En trois livres, le Kojiki retrace, depuis les origines de l'Univers, les faits et gestes des ancêtres de la maison régnante, divins et humains, des dieux primordiaux jusqu'à l'impératrice Suiko (règne 593-628).
Livre I. Dans la plaine du Haut-Ciel naissent spontanément les trois divinités primordiales. Dans l'Océan se forme la Terre, qui « flotte sur les eaux comme une méduse ». Deux nouvelles divinités apparaissent, qui engendrent, à la septième génération, le couple démiurge Izanagi-Izanami. Ceux-ci créent les îles, les monts, les fleuves et mettent au monde une foule de dieux. Izanami, brûlée par le dieu du Feu, descend au « pays des Ténèbres ». Des yeux d'Izanagi naissent enfin le Soleil et la Lune, et, de son nez, Susano-o le violent, le dieu des typhons.
Un conflit éclate entre la souveraine solaire Amaterasu et Susano-o. Ce dernier, chassé du Ciel, aborde dans la province d'Izumo. Là se place un cycle légendaire relatif à cette province, souvenir probable d'une longue autonomie.
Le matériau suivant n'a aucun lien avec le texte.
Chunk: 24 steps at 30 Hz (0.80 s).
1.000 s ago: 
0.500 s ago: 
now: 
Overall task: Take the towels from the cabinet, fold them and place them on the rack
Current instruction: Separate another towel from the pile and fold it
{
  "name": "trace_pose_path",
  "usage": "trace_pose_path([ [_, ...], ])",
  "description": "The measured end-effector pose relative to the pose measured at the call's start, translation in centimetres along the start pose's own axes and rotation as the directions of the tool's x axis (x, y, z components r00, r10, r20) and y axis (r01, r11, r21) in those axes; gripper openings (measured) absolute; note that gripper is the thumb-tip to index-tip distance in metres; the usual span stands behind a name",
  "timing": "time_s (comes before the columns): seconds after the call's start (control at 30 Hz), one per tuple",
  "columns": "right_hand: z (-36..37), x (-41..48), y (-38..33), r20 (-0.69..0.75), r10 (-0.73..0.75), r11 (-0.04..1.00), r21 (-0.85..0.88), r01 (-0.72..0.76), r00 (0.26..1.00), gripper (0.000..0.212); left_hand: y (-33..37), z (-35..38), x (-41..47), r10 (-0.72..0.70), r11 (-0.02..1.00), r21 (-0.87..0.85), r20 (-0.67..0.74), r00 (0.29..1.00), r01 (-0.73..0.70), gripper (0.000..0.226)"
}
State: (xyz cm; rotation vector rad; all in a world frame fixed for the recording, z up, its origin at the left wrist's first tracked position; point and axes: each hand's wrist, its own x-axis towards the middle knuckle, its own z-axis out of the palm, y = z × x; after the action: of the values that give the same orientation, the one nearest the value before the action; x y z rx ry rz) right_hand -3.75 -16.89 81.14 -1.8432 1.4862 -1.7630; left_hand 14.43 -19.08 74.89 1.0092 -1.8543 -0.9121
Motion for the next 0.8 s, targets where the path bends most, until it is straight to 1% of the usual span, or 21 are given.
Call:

Amaterasu confie l'empire des îles à son fils qui se heurte à la résistance des « dieux de la Terre », et ce n'est que l'« auguste petit-fils », Ninigi, qui pourra recueillir enfin l'héritage. Deux générations divines se succéderont encore avant l'avènement du premier empereur « humain », Jimmu-tennō.
Livres II et III. D'un caractère tout autre sont ces deux livres, dont la trame est constituée par la généalogie des souverains, parfois donnée sans commentaires, parfois enrichie d'épisodes divers qu'il serait hasardeux, à l'exception peut-être de certains récits de complots ou de querelles dynastiques, de considérer comme historiques. Récits d'amour, légendes poétiques, anecdotes édifiantes s'y entrelacent, où revit un Japon d'avant l'histoire, qui reste encore fruste, mais qui déjà annonce la recherche esthétique et le sens de l'harmonie entre l'homme et la nature qui s'épanouiront dans le Man yō shū.